Prophet Shallallahu’alaihi Wassalam said: “Be kind to women, because actually the woman was created from the rib (crooked), and the most crooked portion of the rib is at the top, then if you straighten it (means) you break it and if you let her she will continue crooked, then be good to women."  

(HR al-Bukhari (no. 3153) and Muslim (no. 1468).

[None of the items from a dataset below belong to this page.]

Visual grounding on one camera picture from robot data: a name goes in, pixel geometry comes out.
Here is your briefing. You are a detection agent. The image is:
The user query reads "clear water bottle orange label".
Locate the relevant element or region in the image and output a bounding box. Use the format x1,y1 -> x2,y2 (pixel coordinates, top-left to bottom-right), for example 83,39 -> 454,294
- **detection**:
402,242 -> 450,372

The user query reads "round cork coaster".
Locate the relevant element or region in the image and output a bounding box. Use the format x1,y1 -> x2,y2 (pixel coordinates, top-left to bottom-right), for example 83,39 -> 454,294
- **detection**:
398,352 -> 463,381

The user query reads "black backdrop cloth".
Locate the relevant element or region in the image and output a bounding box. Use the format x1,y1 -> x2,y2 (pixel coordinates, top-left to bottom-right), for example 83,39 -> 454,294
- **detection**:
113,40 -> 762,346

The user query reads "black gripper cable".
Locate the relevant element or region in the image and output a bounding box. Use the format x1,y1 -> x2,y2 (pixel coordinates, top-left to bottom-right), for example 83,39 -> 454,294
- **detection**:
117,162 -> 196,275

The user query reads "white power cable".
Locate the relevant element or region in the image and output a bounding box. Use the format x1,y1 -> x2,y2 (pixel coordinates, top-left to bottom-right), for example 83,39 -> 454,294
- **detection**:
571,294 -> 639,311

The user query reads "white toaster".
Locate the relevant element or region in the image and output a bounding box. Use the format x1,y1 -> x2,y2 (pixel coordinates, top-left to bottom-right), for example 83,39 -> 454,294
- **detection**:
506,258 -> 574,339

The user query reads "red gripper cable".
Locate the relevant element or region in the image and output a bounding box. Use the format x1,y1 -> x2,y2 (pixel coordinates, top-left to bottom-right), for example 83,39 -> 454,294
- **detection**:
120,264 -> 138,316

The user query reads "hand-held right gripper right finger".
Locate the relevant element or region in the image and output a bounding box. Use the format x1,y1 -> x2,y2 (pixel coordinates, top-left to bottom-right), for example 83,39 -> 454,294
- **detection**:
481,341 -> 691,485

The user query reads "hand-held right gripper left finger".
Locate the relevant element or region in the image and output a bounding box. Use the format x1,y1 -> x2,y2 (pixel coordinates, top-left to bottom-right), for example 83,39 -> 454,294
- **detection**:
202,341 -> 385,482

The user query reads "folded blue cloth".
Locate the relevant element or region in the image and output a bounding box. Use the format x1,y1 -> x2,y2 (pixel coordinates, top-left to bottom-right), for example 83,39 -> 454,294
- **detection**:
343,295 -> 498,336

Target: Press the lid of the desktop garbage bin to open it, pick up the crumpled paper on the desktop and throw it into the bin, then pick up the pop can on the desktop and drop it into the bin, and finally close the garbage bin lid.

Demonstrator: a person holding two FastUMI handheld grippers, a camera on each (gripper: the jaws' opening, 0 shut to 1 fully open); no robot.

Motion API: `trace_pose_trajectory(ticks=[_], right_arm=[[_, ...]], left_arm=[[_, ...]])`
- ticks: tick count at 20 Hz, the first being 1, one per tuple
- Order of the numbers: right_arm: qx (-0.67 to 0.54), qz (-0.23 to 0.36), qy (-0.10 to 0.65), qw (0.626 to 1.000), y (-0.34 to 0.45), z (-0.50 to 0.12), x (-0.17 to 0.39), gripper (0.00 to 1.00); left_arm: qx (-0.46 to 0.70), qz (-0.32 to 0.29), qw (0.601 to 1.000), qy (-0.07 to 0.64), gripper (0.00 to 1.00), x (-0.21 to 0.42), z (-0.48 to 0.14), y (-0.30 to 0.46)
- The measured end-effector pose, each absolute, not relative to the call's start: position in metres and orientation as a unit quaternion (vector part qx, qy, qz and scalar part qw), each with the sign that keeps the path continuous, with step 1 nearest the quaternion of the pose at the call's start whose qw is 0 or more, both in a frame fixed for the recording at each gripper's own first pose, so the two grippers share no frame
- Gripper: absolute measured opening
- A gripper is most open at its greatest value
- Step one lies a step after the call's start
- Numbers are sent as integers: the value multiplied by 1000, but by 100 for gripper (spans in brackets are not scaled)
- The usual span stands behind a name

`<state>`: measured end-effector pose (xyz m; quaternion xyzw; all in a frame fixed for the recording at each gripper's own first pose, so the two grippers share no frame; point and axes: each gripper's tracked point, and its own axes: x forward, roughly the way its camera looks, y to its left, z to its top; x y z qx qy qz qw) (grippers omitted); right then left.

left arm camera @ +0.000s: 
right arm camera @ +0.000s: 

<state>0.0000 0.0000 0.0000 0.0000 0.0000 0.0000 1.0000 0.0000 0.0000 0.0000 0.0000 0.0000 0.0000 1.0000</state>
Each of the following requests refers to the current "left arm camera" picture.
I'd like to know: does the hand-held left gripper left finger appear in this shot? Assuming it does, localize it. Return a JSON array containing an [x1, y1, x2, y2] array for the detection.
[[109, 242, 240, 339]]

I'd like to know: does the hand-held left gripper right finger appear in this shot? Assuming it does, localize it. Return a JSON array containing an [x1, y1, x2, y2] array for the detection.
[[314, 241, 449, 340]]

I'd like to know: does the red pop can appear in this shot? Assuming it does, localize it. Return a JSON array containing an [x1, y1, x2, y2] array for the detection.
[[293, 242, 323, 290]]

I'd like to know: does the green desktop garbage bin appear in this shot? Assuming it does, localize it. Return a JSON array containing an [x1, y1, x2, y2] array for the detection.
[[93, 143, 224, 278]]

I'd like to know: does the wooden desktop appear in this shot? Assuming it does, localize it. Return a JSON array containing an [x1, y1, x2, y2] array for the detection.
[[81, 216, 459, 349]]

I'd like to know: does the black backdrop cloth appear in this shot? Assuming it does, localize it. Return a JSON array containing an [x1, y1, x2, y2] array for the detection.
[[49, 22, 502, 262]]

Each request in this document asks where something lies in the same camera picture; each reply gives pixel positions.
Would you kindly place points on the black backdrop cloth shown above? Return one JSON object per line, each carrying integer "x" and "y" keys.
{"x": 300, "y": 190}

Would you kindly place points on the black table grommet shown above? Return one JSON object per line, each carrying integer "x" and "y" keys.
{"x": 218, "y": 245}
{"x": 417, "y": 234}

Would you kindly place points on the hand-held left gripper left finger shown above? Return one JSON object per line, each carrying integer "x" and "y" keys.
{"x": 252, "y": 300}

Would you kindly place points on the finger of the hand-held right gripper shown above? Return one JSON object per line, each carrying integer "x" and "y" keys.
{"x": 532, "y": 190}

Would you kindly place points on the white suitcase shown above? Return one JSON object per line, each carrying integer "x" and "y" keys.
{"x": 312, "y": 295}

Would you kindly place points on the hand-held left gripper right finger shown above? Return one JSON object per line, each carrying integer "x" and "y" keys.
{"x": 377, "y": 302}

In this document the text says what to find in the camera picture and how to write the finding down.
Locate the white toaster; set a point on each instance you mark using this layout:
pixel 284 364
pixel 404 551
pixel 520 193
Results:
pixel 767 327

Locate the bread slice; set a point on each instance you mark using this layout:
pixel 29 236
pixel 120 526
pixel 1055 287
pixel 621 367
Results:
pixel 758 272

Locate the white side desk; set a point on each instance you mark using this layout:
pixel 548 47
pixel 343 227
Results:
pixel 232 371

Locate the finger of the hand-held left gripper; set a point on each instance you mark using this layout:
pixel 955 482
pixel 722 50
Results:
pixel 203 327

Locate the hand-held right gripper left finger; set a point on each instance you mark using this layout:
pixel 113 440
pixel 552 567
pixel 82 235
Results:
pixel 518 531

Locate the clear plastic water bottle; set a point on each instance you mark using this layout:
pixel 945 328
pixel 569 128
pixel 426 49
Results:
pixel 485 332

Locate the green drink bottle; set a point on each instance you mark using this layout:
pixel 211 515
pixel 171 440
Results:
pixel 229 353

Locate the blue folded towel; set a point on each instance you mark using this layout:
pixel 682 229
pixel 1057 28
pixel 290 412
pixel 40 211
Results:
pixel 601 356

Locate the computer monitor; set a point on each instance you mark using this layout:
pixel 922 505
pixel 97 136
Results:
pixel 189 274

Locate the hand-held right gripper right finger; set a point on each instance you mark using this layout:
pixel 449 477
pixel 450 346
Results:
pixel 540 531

A good wife however has original nature, still she is a woman who is weak and its origin is difficult to be straightened out, because it was created from a crooked rib, coupled with deficiencies in their minds. Prophet Sallallahu’alaihi Wassalam said:

                                                                     ن المرأة خلقت من ضلع لن تستقيم لك على طريقة 

“Indeed women are created from the rib (crooked), (so) they can not constantly (in a state) straight roads (of life).”

(HR Muslim (no. 1468)

Then the wife of such a situation is certainly very needs of guidance and direction of a man who has the intellect, strength, patience, and determination establishment larger than the women. Therefore, Allah Ta'ala make men as leaders and enforcement affairs of women.

A believer will always use considerations common sense when facing treatment less from others, and then he tries to advise and straighten it in a way that is good and wise, especially if that person is the person closest to him, his wife and children. Prophet Sallallahu’alaihi Wassalam said: “Don’t be a believer man who hates a believer woman, if he doesn’t like her behaviors, then he will be pleased with her other behaviours.”

6. Always Praying For Goodness For His Children and Wife

Including the nature of the servants of Allah Ta’ala that believers are always praying for the good of themselves and their family members. Allah Ta’ala said:

                                       وَالَّذِينَ يَقُولُونَ رَبَّنَا هَبْ لَنَا مِنْ أَزْوَاجِنَا وَذُرِّيَّاتِنَا قُرَّةَ أَعْيُنٍ وَاجْعَلْنَا لِلْمُتَّقِينَ إِمَامًا 

“And those who say: “Our Lord, grant us our wives and our offspring as conditioning the heart (us), and make us a priest (a role model) for those who fear Allah.”  (QS al-Furqaan: 74).

Then ideal husband will always seek and pray for the good of his family, wife and children, and even that is the caused of his comfortable heart when watching people who always loved performing obedience to Allah.


Original in Indonesia Language, please forgive me if there are so many grammar error and incorrect vocabularies in this translation because English is my second language.